Publié : 8h06 par Corentin Mathias et Joséphine Point

Y a-t-il un lien entre la mort de deux nourrissons et la consommation de lait en poudre Guigoz ? Deux enquêtes sont ouvertes à Angers et Bordeaux après le décès de deux nourrissons. Ce lait infantile Nestlé fait l’objet d’un rappel pour une "possible contamination" à une bactérie.

Lait en poudre
Crédit : Illustration Envato - DR

Sommes-nous à la veille d'un nouveau scandale sanitaire ? Deux enquêtes sont ouvertes, à Angers et à Bordeaux, après les morts récentes de deux nourrissons ayant consommé un lait infantile rappelé par Nestlé. Pour l'heure, le lien de causalité n'a pas encore été établi.

Nestlé a engagé depuis plusieurs semaines un vaste rappel de laits infantiles des marques Guigoz et Nidal à cause de la présence potentielle d'une bactérie, susceptible de provoquer des troubles digestifs, comme des diarrhées et vomissements, avec des complications parfois graves.

 

Une "piste sérieuse"

Le nourrisson décédé à Bordeaux était né le 25 décembre dernier. "Une fois sorti de la maternité, le nourrisson avait notamment été alimenté entre le 5 et le 7 janvier 2026 avec un lait artificiel de marque Guigoz ayant fait l'objet d'un rappel pour une possible contamination par une bactérie Bacillus Cereus", a précisé à l'AFP le parquet.

Ce bébé avait été conduit en urgence à l'hôpital le 7 janvier, "la mère ayant constaté des troubles digestifs chez l'enfant". Il est décédé le lendemain à l'hôpital Haut Lévêque à Pessac et le CHU de Bordeaux a effectué le 9 janvier un signalement au parquet. Les premiers résultats d'analyses diligentées par l'enquête "ont établi l'absence de contamination par la bactérie Bacillus Cereus" mais "des analyses complémentaires" ont été
demandées pour retrouver la toxine céreulide, a précisé le procureur de Bordeaux ce jeudi soir.

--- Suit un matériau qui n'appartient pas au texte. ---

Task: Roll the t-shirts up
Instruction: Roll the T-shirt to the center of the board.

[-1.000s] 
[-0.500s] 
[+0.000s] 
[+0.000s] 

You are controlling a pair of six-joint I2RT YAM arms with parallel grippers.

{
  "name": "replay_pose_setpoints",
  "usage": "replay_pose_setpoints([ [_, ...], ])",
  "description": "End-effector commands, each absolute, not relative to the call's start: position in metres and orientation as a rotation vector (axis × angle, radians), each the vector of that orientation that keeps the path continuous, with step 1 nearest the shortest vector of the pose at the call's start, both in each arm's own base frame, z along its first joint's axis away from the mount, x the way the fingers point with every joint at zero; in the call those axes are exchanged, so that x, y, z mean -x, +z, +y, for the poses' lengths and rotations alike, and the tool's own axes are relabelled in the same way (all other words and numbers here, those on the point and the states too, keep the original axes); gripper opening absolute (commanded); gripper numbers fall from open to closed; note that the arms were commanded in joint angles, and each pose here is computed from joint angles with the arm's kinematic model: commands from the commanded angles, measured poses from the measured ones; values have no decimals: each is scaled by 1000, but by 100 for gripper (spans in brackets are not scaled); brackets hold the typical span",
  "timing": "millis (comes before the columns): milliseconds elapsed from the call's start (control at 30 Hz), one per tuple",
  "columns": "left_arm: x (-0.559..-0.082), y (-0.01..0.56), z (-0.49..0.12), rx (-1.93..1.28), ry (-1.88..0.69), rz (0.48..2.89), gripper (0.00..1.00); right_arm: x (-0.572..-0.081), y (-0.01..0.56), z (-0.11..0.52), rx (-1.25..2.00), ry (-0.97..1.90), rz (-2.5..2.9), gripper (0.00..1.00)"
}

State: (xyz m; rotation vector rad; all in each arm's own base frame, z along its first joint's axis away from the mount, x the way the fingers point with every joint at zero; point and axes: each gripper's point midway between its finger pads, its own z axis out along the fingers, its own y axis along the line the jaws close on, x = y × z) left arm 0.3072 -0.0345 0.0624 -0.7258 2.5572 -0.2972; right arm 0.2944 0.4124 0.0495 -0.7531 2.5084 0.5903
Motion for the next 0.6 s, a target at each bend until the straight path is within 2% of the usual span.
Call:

À Angers, l'enquête concerne la mort le 23 décembre d'une petite fille de 27 jours. La maman a contacté les enquêteurs en évoquant une boîte de lait Guigoz qu'elle a donnée à son bébé, selon le procureur, Éric Bouillard, qui a indiqué "saisir en urgence" un laboratoire. La poudre de lait qu’elle avait utilisée pour nourrir son nourrisson "appartenait aux lots rappelés de la marque Guigoz". Éric Bouillard a assuré qu'il était toutefois "trop tôt pour conclure" à un lien entre ce lait et le décès de la fillette. "C'est une piste sérieuse" mais il est "beaucoup trop tôt pour dire que c'est la piste principale", a-t-il souligné.

 

Les lots contaminés sont-ils toujours en vente ?

Les ministères de l'Agriculture et de la Santé ont évoqué jeudi, dans un communiqué, une alerte sanitaire "d'ampleur, qui reste évolutive", assurant déployer une "surveillance continue" du dossier.

Mercredi, le groupe Lactalis a également annoncé le lancement d'un vaste rappel de lait infantile dans plusieurs pays, notamment la France, la Chine, l'Australie et le Mexique. Selon le ministère de l'Agriculture, ce retrait est, comme pour celui de Nestlé, lié "à une matière première fournie par un même producteur en Chine".

La ministre de la Santé, Stéphanie Rist, l'assure ce vendredi 23 janvier, tous les lots possiblement contaminés, recensés sur le site RappelConso, ont été enlevés des rayons et ne sont donc plus en vente.